France is standing up against extremism, without compromising its values

When I first I arrived in Washington in June 2019, I discovered that many people had a lingering misunderstanding about the relationship between the state and religions in France — what we call laïcité (which cannot really be accurately translated just by the word “secularism”).

But recent events, including the horrible murders of Samuel Paty, a teacher in Conflans-Sainte-Honorine, and of three Catholic worshipers — Vincent Loquès, Simone Barreto Silva and Nadine Devillers — at a church in Nice, have generated reactions in social media and in the U.S. press that have been met with resentment in my country for being totally unfair and sometimes based on false information.

First, let me note that my country enjoys extraordinary religious and spiritual diversity. France has the largest Muslim population in Europe, but also the world’s third-largest Jewish population, after Israel and the United States. It was among the first countries, for instance, to create a Muslim army chaplaincy. The French Council of the Muslim Faith (CFCM) has condemned the recent attacks on our country in the strongest possible terms and testified about the situation of French Muslims, who are completely free to practice their religion, like all other French citizens, since this freedom is protected under our laws (laïcité). This being said, we refuse to allow certain foreign countries to exert undue influence through the exercise of any religion. Hence our latest efforts to begin training our own imams and to establish oversight of foreign financing of mosques.

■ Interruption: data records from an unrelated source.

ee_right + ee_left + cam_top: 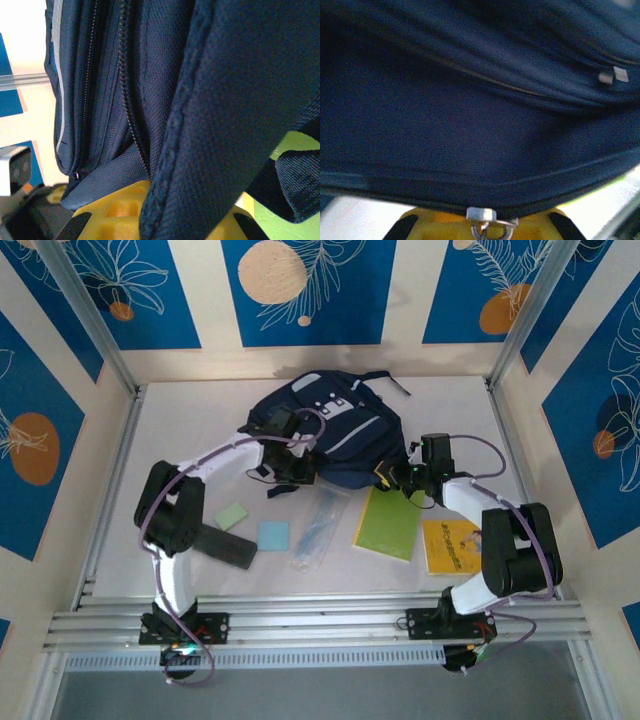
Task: Pack the student bag
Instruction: Unzip the student bag at the top-center of the table.
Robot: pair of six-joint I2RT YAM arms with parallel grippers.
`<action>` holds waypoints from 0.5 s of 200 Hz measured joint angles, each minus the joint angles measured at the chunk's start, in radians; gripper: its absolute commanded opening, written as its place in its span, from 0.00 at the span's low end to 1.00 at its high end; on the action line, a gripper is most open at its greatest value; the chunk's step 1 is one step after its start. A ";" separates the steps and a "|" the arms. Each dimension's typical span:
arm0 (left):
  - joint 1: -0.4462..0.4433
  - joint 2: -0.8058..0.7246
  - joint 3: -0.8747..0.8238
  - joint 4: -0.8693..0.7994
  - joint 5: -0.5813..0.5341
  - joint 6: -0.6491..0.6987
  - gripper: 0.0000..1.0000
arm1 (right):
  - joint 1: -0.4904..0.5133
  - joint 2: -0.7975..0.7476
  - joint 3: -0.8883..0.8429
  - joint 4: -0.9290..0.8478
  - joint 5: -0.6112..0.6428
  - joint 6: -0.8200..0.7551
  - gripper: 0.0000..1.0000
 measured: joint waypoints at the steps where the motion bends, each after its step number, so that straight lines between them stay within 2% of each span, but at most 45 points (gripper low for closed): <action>1: 0.005 -0.001 0.000 -0.002 -0.005 0.003 0.00 | 0.000 0.000 0.000 -0.001 0.000 -0.001 0.00; 60: 0.115 0.011 0.028 -0.042 -0.217 0.085 0.00 | 0.036 -0.003 0.000 0.000 0.001 -0.015 0.00; 100: 0.148 0.092 0.110 -0.034 -0.300 0.072 0.00 | 0.133 0.029 0.008 0.052 0.030 0.014 0.00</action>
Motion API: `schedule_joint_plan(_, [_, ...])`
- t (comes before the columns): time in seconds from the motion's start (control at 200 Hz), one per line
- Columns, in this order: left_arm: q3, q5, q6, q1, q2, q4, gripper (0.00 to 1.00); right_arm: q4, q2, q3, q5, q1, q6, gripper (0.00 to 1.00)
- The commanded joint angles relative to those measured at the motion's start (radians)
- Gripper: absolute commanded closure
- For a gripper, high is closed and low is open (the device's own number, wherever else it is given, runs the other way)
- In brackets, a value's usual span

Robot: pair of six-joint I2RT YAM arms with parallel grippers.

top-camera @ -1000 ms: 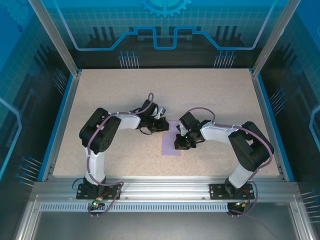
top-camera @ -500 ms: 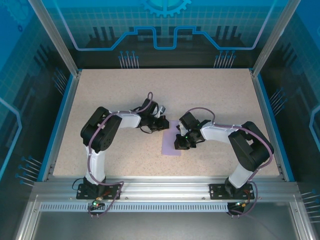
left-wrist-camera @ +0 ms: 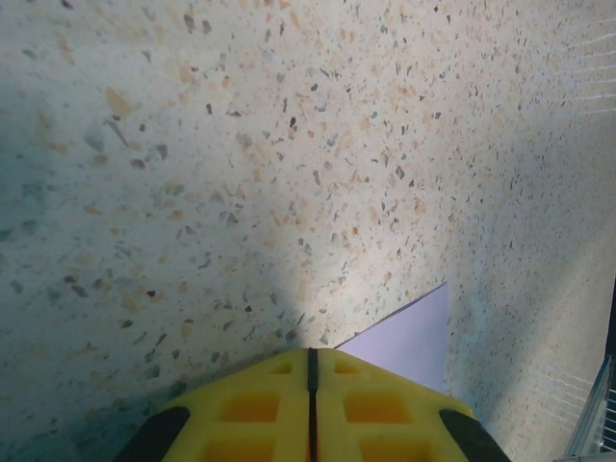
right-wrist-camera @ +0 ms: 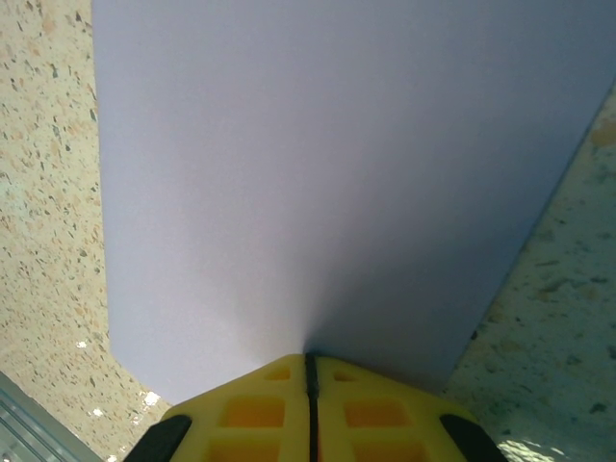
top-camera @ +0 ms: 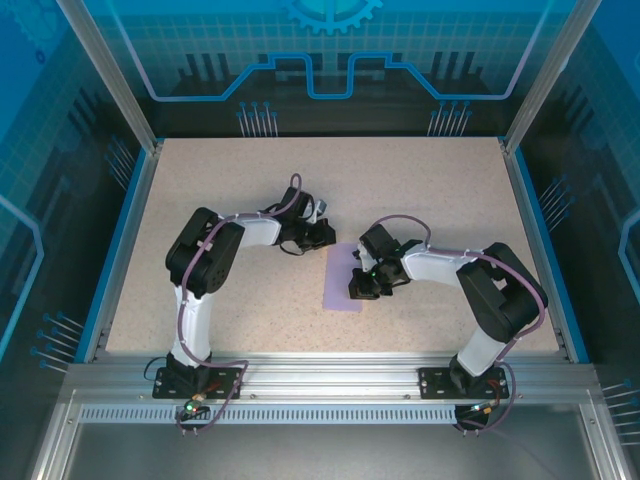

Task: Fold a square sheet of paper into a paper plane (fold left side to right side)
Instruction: First fold the square sheet of paper in half at the center of the table, then fold the triangle a second time at the center of the table.

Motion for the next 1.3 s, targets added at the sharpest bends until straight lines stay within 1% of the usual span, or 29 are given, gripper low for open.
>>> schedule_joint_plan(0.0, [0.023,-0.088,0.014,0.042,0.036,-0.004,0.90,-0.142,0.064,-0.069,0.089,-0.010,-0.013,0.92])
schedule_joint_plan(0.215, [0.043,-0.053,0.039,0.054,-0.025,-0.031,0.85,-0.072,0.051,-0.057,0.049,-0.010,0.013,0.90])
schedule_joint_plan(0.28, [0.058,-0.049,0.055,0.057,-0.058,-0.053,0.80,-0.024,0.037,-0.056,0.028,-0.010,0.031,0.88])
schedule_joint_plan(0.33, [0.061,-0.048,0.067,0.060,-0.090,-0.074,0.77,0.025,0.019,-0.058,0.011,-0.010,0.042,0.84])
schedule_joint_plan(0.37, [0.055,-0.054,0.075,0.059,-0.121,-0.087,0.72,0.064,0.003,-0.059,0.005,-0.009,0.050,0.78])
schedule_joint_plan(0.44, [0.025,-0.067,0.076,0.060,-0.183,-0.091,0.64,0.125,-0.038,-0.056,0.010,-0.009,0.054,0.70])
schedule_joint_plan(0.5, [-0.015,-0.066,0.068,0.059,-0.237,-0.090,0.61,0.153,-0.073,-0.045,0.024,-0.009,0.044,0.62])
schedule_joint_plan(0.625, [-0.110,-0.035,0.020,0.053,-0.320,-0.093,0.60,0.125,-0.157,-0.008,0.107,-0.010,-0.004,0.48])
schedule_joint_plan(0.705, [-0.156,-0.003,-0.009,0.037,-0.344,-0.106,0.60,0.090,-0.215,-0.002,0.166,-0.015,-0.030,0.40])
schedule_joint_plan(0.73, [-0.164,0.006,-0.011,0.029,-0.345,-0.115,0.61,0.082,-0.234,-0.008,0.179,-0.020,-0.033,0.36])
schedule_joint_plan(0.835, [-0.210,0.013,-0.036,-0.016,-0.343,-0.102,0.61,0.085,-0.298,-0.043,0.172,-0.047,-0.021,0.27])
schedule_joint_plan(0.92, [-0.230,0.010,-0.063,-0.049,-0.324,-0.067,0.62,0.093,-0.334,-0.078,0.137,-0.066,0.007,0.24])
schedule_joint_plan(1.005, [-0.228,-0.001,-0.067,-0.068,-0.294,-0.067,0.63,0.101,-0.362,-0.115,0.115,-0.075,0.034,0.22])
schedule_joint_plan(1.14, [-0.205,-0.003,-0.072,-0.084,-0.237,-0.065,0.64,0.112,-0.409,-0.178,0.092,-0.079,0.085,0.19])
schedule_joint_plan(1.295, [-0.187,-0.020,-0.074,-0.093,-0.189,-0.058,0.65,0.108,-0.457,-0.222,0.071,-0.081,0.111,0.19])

With respect to freedom of speech, which is enshrined in our Constitution, we believe it includes the freedom to publish critical comments and caricatures. The only limit to free speech is incitement to hatred, such as Holocaust denial, which is a criminal offense in France. We look forward to working further with other democratic countries and with tech platforms to combat terrorist content online, especially since New Zealand Prime Minister Jacinda Ardern and French President Emmanuel Macron launched the Christchurch Call to Action last year in Paris. Our law is giving tools to our justice system to act against people who post videos on the Internet calling for retaliatory actions against teachers and other civil servants, including now the security forces (A number of police and gendarmerie officers have died in terrorist attacks in recent years).

Measures recently proposed by our government and submitted as draft legislation to our Parliament pursue two other major intertwined goals.

We are combating the terrorist threat represented by the networks that attack France and other countries (see the most recent attack in Austria). My country may be targeted to a greater extent because we are at the forefront of this war, in the Middle East and the Sahel, but the threat is universal, and its hundreds of victims in France in past years remind us of the toll paid in so many other parts of the world (the greatest number of victims of such attacks being Muslim themselves). These networks act both on the Internet, where they spread propaganda, and through direct attacks such as the one in Paris on Nov. 13, 2015.

We are combating radicalization in our country — never a religion or a community. We are aware of the shortcomings of our own policies in areas including education and housing, and the need to improve them. But it is unacceptable for certain groups to conceal activities aimed at radicalizing their members. Schools lie at the heart of this challenge. It is unacceptable to see some young children, particularly girls, prevented from attending our schools and raised separately from the rest of society.

It is also unacceptable to see in 21st-century France some practices, such as forced marriages, that are contradictory to basic women’s rights. A new bill, which does not contain any mention of any religion, will oppose that. Applicable to all, it will also implement a core, universal principle of our republic: the right of every child to go to school and the duty of families not to prevent their children from exercising this right.

It is really important for us to explain here in the United States that these measures, at their core, are trying to efficiently oppose those who actually want to divide us, those who promote hatred between communities and those who, in the end, wish to destroy such fundamental values as the equality between men and women.

We share these values of freedom and equality with the United States. We are struggling in both countries to get it right. But while it is the United States’ oldest ally, France has quite a different history. We must obtain accurate information, check the facts and talk to each other before commenting on each other’s practices. And then, indeed, let us disagree, let us debate, let us discuss those practices — but on the basis of facts and on the commitment to build and perfect our democracy and freedom.

Philippe Etienne is the ambassador of France to the United States.